His candidness did not seriously damage his prospects — with the support of Cecil and Leicester he became President of St John's College, Oxford (1572-1577), Dean of Christ Church (1576-1584), and vice-chancellor of Oxford University (1579-1580), in addition to clerical positions in Bath and Salisbury. In 1583 he was appointed to his most significant position to date, Dean of Durham. Matthew was initially less than delighted with this move, remembering that when he moved North he was plagued by 'the night crow that ever croaked in mine ear, "for God's sake, getting us going hence, why came we hither, who but we would longer tarry here?"' (3). Matthew, however, ended up staying in Durham for over twenty years, becoming Bishop of Durham in 1595.

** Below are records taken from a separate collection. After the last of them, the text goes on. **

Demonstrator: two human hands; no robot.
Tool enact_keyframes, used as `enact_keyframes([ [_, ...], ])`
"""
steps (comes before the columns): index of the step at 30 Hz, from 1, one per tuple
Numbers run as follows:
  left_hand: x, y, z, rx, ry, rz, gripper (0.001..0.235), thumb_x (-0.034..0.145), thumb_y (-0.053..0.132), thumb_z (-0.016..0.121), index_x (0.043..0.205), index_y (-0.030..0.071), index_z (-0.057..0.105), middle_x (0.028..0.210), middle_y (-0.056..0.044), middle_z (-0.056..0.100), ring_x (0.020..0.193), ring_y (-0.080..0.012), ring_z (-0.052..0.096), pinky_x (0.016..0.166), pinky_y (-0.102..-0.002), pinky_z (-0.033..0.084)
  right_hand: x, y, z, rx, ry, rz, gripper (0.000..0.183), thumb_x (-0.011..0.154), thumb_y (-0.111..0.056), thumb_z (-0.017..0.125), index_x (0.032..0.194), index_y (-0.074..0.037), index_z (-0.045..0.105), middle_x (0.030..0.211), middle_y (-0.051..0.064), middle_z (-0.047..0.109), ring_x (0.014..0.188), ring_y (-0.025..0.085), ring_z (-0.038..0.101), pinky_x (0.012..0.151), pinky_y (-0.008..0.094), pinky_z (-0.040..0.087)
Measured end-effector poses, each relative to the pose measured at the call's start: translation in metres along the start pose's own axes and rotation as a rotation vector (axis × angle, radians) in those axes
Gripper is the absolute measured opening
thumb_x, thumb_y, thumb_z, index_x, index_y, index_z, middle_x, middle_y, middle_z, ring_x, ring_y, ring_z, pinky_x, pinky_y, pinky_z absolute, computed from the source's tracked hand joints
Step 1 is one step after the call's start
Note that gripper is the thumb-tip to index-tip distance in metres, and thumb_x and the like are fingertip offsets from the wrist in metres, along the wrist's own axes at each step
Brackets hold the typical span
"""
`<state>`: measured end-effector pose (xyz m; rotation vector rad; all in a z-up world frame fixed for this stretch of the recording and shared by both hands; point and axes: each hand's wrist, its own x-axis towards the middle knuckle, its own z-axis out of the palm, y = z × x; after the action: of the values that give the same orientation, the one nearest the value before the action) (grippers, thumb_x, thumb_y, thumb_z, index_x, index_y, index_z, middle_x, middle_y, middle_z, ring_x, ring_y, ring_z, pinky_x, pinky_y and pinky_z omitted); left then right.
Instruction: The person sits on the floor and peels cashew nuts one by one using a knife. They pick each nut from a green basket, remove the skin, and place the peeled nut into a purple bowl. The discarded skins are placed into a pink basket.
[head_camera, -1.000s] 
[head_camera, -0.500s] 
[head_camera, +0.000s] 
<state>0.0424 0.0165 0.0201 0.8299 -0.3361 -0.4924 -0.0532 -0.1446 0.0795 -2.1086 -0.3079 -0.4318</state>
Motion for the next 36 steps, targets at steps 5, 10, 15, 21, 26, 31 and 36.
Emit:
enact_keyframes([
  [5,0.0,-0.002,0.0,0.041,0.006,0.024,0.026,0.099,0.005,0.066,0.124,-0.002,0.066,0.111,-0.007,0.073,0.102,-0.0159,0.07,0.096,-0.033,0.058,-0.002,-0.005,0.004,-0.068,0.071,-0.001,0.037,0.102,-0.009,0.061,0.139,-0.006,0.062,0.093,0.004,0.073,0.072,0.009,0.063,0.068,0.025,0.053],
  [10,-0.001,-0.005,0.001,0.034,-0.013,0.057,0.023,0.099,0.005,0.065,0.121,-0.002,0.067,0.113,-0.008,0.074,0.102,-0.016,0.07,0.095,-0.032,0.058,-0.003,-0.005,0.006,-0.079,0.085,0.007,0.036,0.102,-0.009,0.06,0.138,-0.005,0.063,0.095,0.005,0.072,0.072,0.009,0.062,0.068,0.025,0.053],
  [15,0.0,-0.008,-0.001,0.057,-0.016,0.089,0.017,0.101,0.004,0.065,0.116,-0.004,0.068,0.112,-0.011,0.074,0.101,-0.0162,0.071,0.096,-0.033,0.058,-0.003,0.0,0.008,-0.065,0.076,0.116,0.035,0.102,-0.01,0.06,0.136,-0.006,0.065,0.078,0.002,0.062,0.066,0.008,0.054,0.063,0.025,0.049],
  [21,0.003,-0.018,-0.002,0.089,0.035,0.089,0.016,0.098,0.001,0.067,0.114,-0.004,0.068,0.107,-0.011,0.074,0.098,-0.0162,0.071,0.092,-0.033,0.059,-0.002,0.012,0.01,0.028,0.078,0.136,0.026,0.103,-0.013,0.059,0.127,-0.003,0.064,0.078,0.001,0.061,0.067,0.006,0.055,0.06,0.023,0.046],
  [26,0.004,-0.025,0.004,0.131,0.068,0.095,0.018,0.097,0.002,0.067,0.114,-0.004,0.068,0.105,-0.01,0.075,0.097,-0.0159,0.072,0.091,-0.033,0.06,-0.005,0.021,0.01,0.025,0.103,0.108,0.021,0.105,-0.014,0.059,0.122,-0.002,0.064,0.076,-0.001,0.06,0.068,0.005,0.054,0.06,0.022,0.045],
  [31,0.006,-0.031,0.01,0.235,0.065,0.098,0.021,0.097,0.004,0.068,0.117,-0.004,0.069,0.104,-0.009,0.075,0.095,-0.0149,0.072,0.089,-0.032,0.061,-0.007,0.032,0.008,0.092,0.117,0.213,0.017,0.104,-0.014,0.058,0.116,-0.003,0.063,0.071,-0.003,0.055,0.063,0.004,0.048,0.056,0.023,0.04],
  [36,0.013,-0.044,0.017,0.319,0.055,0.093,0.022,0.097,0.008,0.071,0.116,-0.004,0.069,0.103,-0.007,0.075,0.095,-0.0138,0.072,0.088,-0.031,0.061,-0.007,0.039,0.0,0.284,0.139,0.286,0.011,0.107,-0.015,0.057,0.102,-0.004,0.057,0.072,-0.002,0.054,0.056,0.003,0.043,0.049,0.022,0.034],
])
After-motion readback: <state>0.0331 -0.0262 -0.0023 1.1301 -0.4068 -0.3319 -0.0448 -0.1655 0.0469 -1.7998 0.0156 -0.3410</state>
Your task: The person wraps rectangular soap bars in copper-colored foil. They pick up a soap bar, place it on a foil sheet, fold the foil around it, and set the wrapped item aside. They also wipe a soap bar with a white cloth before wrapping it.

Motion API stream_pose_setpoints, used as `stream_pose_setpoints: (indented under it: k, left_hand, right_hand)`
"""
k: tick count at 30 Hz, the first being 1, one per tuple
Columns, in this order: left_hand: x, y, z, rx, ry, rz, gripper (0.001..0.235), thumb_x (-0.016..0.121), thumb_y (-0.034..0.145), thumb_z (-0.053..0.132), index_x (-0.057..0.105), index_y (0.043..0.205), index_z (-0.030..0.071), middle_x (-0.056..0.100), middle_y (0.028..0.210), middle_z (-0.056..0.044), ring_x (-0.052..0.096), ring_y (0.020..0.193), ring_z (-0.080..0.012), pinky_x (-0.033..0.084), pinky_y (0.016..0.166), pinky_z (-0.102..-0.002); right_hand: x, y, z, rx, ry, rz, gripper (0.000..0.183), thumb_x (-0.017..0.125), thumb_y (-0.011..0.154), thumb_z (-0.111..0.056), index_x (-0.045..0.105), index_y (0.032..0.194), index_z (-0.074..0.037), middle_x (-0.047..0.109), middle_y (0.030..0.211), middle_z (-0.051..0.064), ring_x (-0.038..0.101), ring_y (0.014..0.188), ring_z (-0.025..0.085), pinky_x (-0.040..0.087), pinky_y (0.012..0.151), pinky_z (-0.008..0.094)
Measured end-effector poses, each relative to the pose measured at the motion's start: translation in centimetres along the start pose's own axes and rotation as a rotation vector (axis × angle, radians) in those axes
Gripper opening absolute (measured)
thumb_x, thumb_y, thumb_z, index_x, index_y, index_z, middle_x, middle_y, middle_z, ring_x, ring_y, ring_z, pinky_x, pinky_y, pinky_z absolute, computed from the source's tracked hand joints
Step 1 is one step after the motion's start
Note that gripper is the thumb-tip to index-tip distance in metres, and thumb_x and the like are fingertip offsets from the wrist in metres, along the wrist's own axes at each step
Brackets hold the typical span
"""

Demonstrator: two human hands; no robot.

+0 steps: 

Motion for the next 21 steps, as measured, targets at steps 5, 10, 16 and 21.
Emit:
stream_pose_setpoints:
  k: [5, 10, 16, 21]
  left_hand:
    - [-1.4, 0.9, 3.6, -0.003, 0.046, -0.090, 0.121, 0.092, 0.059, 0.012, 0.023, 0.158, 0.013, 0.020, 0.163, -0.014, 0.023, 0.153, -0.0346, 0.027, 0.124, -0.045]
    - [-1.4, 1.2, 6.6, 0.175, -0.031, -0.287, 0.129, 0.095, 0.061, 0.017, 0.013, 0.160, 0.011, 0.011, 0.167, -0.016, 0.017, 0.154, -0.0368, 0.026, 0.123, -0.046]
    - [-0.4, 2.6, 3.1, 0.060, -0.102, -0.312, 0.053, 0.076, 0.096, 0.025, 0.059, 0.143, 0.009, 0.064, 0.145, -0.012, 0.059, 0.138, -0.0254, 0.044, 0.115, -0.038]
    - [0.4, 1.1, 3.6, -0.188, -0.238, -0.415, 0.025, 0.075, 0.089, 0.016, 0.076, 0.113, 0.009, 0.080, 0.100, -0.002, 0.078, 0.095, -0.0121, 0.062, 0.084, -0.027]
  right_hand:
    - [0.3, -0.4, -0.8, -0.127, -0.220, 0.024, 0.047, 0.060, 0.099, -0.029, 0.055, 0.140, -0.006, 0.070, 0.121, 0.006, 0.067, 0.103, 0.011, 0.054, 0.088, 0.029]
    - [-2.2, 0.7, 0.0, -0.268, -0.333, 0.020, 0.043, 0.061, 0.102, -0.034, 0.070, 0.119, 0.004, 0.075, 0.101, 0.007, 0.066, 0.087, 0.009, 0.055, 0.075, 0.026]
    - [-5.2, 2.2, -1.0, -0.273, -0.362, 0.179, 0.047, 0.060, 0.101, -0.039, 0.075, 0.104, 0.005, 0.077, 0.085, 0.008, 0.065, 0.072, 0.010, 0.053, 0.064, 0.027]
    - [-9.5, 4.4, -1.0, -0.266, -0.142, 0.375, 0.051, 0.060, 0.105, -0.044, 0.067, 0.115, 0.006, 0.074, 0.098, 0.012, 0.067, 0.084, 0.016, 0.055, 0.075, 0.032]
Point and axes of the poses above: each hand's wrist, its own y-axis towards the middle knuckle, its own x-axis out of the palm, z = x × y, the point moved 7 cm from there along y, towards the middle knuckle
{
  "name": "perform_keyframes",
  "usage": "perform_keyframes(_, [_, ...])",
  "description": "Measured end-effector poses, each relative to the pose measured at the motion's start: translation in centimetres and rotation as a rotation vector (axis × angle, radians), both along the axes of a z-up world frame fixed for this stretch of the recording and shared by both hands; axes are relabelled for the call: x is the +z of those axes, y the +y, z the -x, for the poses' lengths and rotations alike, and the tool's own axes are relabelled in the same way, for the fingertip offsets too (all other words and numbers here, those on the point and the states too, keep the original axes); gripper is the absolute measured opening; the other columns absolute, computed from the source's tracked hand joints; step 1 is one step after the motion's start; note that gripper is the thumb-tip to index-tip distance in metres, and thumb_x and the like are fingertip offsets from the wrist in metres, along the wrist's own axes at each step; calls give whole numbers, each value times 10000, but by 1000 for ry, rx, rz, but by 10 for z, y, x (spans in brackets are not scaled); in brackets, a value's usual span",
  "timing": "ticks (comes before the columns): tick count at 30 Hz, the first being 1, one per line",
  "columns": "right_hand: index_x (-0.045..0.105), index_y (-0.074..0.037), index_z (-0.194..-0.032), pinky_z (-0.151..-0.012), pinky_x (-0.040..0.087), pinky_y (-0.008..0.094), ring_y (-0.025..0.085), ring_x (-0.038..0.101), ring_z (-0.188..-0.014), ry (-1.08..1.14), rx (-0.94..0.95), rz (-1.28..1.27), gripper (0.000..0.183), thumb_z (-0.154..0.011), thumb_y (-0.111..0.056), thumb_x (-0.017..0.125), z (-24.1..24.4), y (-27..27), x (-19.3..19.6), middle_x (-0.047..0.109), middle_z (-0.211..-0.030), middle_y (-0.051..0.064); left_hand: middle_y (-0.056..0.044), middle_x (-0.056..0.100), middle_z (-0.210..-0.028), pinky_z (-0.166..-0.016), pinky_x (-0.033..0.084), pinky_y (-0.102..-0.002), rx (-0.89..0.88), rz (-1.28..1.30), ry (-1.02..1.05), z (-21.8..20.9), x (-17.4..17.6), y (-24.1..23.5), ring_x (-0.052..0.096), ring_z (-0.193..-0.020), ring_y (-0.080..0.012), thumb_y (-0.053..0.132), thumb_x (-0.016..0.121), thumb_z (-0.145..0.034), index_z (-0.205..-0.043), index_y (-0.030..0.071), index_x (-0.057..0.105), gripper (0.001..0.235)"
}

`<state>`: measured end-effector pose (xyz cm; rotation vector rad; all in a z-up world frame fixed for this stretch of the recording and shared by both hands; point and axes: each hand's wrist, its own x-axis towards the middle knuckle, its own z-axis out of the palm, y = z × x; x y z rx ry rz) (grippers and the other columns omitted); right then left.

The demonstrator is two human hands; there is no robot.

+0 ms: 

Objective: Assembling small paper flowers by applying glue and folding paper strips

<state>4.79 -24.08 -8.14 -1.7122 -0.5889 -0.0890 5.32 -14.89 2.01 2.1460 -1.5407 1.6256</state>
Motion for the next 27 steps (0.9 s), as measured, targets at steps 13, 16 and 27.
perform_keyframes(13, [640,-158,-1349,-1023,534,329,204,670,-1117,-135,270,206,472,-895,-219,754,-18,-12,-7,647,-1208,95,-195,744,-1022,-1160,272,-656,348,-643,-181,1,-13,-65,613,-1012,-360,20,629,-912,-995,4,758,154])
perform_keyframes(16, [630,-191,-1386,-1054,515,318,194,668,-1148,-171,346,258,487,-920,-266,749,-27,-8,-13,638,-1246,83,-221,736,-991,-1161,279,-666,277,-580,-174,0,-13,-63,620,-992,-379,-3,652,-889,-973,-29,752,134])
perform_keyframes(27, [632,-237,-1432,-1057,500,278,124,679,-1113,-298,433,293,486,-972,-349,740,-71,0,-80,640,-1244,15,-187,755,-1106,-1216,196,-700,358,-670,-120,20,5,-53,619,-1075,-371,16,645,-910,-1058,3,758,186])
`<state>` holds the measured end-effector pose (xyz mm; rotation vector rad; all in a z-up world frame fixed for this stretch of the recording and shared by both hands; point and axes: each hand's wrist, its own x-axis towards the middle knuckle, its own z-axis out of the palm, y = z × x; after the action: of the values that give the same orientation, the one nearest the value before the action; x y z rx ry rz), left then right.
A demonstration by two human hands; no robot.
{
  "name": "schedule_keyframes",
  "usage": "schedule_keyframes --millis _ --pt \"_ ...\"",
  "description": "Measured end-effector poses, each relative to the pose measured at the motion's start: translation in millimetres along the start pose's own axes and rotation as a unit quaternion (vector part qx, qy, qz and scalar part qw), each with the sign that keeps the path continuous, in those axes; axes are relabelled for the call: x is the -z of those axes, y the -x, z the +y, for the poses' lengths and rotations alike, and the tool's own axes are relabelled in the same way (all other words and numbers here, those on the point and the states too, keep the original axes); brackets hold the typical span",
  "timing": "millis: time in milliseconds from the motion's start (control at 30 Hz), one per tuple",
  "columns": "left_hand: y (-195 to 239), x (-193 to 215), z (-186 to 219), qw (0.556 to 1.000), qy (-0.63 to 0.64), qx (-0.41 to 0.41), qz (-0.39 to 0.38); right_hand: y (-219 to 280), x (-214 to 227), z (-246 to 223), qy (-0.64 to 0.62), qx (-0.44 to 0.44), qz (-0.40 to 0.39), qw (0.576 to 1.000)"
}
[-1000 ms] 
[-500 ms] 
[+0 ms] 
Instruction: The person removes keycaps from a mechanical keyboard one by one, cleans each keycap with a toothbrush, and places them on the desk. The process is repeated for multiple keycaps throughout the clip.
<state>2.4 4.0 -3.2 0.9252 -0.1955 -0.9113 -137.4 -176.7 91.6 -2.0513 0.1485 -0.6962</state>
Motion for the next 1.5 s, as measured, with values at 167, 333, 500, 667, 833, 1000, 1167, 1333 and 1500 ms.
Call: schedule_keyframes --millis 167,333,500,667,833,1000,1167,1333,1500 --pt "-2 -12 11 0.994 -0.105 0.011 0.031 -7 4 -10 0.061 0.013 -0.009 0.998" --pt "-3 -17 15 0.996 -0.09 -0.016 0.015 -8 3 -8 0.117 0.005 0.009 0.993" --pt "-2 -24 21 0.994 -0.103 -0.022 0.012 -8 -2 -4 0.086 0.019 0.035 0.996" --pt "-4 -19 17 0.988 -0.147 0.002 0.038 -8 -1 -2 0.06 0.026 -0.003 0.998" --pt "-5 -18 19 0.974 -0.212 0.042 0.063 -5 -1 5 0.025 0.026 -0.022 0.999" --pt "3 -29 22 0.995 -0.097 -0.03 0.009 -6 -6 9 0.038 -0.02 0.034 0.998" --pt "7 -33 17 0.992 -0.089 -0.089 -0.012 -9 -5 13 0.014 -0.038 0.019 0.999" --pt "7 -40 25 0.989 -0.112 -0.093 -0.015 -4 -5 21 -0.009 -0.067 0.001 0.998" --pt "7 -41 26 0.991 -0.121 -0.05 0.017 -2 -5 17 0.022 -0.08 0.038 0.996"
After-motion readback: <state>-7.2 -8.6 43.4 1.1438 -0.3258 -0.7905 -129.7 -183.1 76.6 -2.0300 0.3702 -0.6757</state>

The diocese of Durham was a vulnerable spot in the Elizabethan kingdom. In 1569, large parts of Durham, Westmorland and Northumberland rebelled against Elizabeth I, demanding the restoration of Catholicism. Although the rebellion had been quashed, and its leaders scattered, the regime still worried about Catholics in the diocese, and the likelihood of a French, Spanish or even Scottish invasion. Here, Matthew was able to exercise his brand of Puritan-inspired Protestantism, which was falling out of favour as separatists took over the reform agenda. Like many other Protestants of his ilk — committed to Church reform, but unwilling to break away — he found a solution to his problems in vigorous anti-Catholicism. Catholics, in particular the recusants who stayed away from Church services, became the focus of Matthew's reforming zeal. Matthew also acted as a government agent in Durham, one of his unofficial roles was as a spymaster for Francis Walsingham and Robert Cecil, co-ordinating intelligence reports from Scotland.

Matthew was reliably anti-Scottish too, until it became apparent that James Stuart would succeed Elizabeth. In 1603, Matthew started a charm offensive, working unashamedly to gain James' favour, meeting him as he entered his new kingdom, travelling South with him, and championing projects close to James' heart. Matthew's work paid off, and in 1606 when Archbishop Matthew Hutton died, Matthew succeeded him to York.

Again, his reputation for anti-Catholicism and his brand of conforming Puritanism made him an ideal candidate for York. The secretary of the Council of the North wrote in favour of Matthew, recommending him as 'industrious against papists' and vigilant 'both in preaching and government' (4). During his time at York, Matthew was involved in national politics — preaching frequently at James' court and getting involved in parliamentary debates. He played a role, for example, in promoting the Anglo-Scottish Union in parliament and at court.

As the decades progressed, however, Matthew found himself increasingly sidelined by the changing tenor of religious politics under James and later Charles I. Committed to the prosecution of Catholics, he intensely disliked discussions of Catholic toleration and a foreign policy embraced Catholic powers. His Puritanism made him — like many others — increasingly frustrated with the religious policies of the Stuart Church. Matthew was silent until 1623 when he wrote a furious attack on James' religious and foreign policy, telling the King: 'I have been too long silent, and by my silence I have neglected the duty of my place'. After warning James I that he 'laboured to set up the whore of Babylon', and that he would feel 'God's hearty wrath and indignation', Matthew concluded: 'And now, Sir, do with me as you want' (5).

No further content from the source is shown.